Dennis Partridge | Aug 30, 2016 | 0
William M. Kurtz has spent all his life in Northwestern Ohio, is a successful farmer in St. Joseph Township, and is a veteran of the threshing business. He owns a large acreage and a valuable farm, representing to a large extent his varied industry and capabilities.
Mr. Kurtz, whose home is a mile and three-quarters southeast of Edgerton, was born in Milford Township, Defiance County, Ohio, March 24, 1871. His parents, Mr. and Mrs. Jacob Kurtz, were natives of Germany and were married in that country. His father was born in Wuertemberg, January 8, 1831. At the age of twenty-six he took his wife and son to Australia, and lived in that country for five years. Returning to Germany, they remained only a few months and in 1862 emigrated to the United States and located in Defiance County. They bought a farm three and a half miles south of Edgerton and Jacob Kurtz cleared up his land and improved it and remained a resident there until his death. They were reared as Lutherans, but in Ohio became Methodists. The mother died in 1879.
William M. Kurtz was one of eight children and grew up on the home farm near Edgerton, attended district schools, and was a factor in the parental establishment until he married and established a home of his own.
January 23, 1898, he married Martha M. Fisher, who was born in Center Township of Williams County, February 3, 1878, daughter of Michael and Mary (Laufer) Fisher. Her father was born April 12, 1830, was brought to the United States from Germany in 1840 and the family were pioneers in Williams County. In the Fisher family were fourteen children named Jacob, George M., Mary E., Anna M., John Z., Caroline, Henry E., Frederick, David, William M., Albert C, Charles F., Martha and Victoria C. Mrs. Kurtz was reared on a farm and acquired a district school education.

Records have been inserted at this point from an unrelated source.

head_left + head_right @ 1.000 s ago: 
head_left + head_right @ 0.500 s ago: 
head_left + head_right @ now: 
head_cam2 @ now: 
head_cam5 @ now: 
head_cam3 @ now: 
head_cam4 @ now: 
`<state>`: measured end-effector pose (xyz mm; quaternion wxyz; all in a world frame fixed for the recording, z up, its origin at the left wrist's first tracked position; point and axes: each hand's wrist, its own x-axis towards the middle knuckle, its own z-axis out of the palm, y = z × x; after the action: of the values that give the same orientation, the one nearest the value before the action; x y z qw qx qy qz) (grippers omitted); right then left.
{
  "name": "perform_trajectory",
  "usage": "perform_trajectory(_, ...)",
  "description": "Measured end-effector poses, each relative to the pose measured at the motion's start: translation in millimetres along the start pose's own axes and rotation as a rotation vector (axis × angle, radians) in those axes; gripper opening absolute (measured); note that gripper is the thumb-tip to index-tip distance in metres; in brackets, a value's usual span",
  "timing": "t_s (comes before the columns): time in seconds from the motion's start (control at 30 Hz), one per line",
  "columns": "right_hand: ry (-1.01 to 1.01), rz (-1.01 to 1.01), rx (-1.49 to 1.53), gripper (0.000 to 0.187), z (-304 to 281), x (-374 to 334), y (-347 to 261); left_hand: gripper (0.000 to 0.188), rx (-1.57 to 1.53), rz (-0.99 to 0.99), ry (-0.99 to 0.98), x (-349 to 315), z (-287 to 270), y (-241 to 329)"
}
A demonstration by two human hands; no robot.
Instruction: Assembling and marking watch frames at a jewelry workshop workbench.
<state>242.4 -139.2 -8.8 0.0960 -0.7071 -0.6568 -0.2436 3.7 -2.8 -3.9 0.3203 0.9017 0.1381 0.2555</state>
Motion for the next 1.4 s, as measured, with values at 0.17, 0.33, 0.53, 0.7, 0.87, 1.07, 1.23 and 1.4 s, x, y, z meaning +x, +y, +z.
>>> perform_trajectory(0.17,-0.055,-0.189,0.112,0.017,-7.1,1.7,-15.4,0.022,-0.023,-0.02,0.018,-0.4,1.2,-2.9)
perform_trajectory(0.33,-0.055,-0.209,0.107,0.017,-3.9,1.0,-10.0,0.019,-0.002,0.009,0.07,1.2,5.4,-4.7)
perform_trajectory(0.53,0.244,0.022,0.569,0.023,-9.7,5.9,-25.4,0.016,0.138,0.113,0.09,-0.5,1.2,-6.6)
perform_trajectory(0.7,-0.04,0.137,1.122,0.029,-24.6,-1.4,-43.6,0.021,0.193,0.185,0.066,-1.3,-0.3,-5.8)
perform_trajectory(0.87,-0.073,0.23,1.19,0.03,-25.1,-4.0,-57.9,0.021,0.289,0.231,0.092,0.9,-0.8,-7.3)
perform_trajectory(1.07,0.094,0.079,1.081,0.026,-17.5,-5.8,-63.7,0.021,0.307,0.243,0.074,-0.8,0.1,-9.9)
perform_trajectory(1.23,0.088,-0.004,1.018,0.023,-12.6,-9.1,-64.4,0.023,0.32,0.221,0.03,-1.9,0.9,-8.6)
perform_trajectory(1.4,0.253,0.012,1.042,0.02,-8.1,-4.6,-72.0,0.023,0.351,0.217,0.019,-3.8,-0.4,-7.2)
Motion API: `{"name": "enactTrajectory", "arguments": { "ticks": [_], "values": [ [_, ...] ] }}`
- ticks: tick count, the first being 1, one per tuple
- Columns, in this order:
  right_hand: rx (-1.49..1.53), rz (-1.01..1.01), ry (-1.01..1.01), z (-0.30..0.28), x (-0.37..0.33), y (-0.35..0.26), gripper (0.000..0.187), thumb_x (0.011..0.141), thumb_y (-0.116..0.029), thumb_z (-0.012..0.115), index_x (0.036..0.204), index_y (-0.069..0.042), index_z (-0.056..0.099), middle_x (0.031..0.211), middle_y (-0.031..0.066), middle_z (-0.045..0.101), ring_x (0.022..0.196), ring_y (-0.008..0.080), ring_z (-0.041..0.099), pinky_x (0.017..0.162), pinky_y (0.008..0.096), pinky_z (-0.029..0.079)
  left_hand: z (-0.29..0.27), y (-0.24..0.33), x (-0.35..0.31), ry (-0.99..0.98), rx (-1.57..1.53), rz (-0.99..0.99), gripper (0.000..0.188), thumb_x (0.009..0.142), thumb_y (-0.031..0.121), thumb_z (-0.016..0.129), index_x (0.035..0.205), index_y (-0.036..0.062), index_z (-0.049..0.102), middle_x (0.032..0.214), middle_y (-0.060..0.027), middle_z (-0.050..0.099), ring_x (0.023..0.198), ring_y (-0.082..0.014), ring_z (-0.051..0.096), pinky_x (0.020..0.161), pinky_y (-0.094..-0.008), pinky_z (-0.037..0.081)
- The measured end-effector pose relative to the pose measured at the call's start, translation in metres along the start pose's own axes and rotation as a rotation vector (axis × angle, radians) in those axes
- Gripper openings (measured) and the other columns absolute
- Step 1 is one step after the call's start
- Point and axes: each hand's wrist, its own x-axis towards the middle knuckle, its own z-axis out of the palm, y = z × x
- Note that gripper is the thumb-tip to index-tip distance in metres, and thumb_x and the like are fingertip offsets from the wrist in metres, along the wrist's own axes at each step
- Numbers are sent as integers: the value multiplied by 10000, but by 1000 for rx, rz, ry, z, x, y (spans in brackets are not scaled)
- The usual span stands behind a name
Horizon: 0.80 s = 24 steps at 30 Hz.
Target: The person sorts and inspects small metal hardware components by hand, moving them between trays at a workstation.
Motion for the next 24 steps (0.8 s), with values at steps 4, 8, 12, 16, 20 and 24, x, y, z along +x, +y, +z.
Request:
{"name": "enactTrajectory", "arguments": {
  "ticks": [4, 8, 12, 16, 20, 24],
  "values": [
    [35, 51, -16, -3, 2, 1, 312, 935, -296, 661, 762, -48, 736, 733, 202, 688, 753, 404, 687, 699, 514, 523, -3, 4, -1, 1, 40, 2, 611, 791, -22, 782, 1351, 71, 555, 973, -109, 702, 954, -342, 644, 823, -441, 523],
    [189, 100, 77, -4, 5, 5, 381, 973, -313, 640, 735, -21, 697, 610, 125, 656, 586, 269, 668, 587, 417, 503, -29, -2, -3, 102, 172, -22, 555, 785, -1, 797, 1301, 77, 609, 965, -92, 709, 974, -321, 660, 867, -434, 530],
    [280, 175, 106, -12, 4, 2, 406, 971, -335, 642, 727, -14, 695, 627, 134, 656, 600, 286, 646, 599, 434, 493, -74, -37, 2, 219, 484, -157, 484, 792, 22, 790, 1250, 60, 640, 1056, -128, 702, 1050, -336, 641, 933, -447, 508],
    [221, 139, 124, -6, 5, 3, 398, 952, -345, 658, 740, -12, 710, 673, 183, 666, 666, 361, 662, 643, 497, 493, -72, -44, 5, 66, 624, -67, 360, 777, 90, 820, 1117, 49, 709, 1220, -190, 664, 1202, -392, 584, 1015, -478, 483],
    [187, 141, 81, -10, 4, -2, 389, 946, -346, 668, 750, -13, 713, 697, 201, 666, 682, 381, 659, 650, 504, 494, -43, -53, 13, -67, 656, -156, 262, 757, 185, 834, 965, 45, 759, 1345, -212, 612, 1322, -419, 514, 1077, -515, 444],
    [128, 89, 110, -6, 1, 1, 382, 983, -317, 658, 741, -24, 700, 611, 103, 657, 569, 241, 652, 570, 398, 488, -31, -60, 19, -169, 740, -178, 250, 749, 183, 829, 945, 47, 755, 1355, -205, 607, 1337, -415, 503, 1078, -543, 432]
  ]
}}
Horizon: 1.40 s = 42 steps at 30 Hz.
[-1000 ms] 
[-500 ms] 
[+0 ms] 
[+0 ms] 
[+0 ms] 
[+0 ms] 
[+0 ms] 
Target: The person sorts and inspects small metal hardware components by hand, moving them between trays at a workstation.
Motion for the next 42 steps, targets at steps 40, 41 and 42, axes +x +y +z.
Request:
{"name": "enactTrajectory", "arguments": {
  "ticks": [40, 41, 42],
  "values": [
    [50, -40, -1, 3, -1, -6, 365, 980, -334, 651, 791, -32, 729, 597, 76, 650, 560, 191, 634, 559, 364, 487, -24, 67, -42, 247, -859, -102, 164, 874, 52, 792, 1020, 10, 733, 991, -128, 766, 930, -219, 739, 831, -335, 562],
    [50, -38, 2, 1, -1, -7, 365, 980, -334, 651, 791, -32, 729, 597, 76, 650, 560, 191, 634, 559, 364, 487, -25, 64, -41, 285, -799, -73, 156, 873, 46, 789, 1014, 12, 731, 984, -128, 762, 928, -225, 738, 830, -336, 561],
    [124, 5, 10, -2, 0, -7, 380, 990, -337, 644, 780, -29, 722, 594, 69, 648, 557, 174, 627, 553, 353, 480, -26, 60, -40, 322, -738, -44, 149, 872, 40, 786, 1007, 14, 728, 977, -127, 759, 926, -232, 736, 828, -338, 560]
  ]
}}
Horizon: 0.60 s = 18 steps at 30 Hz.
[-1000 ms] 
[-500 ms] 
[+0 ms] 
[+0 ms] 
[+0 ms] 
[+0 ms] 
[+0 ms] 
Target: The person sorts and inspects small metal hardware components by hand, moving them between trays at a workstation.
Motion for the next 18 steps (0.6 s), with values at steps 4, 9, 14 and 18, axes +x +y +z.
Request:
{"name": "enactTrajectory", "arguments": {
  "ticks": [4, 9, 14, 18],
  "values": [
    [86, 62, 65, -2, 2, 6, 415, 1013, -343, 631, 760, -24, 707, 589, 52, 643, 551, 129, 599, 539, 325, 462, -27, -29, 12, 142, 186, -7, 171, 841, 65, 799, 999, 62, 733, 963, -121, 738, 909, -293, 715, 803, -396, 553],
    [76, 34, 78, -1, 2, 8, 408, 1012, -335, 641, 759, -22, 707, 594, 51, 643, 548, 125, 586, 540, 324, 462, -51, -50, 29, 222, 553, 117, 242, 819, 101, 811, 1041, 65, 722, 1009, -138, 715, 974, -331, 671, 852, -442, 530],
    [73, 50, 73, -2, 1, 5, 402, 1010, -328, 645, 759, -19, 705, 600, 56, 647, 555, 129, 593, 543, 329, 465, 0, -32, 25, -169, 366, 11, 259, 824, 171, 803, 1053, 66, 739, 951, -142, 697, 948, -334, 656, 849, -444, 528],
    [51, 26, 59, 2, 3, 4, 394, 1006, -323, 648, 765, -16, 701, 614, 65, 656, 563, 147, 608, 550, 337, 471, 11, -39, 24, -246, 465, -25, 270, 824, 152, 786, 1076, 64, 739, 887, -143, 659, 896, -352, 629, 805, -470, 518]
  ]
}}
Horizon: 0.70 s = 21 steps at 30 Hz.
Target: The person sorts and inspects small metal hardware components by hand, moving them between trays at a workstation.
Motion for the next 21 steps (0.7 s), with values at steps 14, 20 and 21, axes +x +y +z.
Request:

After their marriage Mr. and Mrs. Kurtz rented the farm where they now live, and in 1902, as a result of their joint thrift and energies were able to buy the land. They now have a valuable place of 120 acres, and their improvements are of the best. Mr. Kurtz has operated a threshing outfit for twenty-eight years, and is one of the oldest men in that business and as such is widely known. He is a democrat in politics, a member of the Farm Bureau, is affiliated with the Knights of Pythias and the Independent Order of Odd Fellows, and Mrs. Kurtz is a member of the Pythian Sisters.
They have two children : Arvilla A., born March 4, 1904, now attending high school; and J. W. Russell Kurtz, born January 3, 1914. The family are members of the Presbyterian Church and Mr. Kurtz is one of its trustees.